El olor golpeó: carne quemada, sangre cobriza, piel carbonizada; un olor denso y asfixiante que llenó la cueva.
—Eres tan cruel… Tú… —gimió Nicole.
—No mires, bebé… no mires… —susurró Mira frenéticamente.
Cautericé el segundo muñón —esta vez más rápido—; el grito de Drake alcanzó su punto álgido en un gorgoteo áspero y entrecortado antes de que sus ojos se pusieran en blanco y volviera a quedar flácido, desmayado por el dolor y la pérdida de sangre.
Me puse de pie; el cuchillo se enfriaba, con la hoja negra por la carbonilla.
—Fuera —ordené con voz plana—. Todos excepto Camilla. Dadnos espacio.
Lisa guio a Megan y a las demás hacia el túnel del fondo; Nicole se aferraba a Mira, mientras Angela y Lisa las flanqueaban protectoramente.
Solo Camilla se quedó, arrodillada en la sangre, en toples, sus enormes tetas de mexicana subiendo y bajando con cada sollozo, los pezones gruesos y oscuros contra su piel morena, el culo aún marcado de rojo y balanceándose ligeramente mientras se mecía de dolor.

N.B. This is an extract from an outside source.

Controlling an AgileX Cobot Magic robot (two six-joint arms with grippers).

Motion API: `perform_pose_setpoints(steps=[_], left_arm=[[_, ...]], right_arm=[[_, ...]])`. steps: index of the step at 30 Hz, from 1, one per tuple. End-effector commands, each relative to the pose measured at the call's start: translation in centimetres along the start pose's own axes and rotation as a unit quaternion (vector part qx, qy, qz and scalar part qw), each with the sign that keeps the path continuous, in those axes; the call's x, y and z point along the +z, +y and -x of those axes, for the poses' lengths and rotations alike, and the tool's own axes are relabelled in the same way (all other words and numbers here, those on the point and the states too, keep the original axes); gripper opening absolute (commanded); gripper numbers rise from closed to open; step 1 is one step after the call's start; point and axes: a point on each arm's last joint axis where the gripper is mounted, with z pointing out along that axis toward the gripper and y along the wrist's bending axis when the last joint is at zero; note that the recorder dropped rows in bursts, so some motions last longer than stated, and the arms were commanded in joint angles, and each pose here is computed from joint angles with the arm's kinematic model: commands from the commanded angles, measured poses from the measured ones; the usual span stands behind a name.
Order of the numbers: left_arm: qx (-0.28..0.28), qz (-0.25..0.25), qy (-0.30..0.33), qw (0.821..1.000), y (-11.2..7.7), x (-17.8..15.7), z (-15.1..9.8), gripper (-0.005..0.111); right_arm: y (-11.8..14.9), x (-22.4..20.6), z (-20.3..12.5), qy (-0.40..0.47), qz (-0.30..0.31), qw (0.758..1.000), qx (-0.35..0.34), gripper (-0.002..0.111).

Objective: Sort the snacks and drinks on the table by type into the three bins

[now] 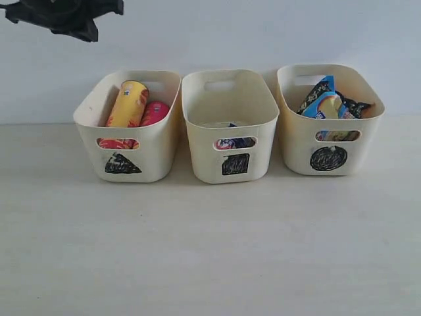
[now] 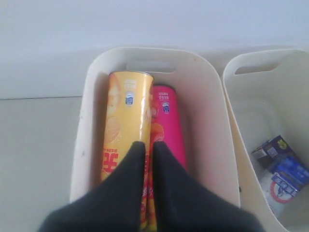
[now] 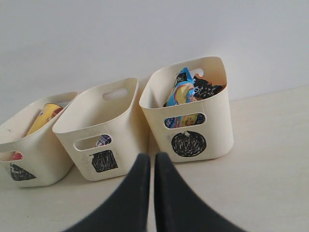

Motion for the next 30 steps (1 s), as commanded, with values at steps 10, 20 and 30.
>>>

Compré la medicina del supermercado y la saqué. La abrí de un tirón: dos cápsulas blancas —analgésico y sedante— más una pequeña pastilla verde que brillaba débilmente. La píldora curativa. Me costó 1000 Puntos de Pervertido; caro, pero valió la pena.
Drake era útil vivo.
¿Un hombre destrozado y sin manos? Aún podía mirar. Aún sufrir. Aún recordar a todos lo que pasaba cuando te cruzabas en mi camino. Y si alguna vez volvía a necesitar una baza contra Camilla… él era perfecto.
Me arrodillé, le eché la cabeza hacia atrás y le metí las pastillas por la garganta con un poco de agua de la palangana. Tosió —débilmente— y luego tragó por reflejo.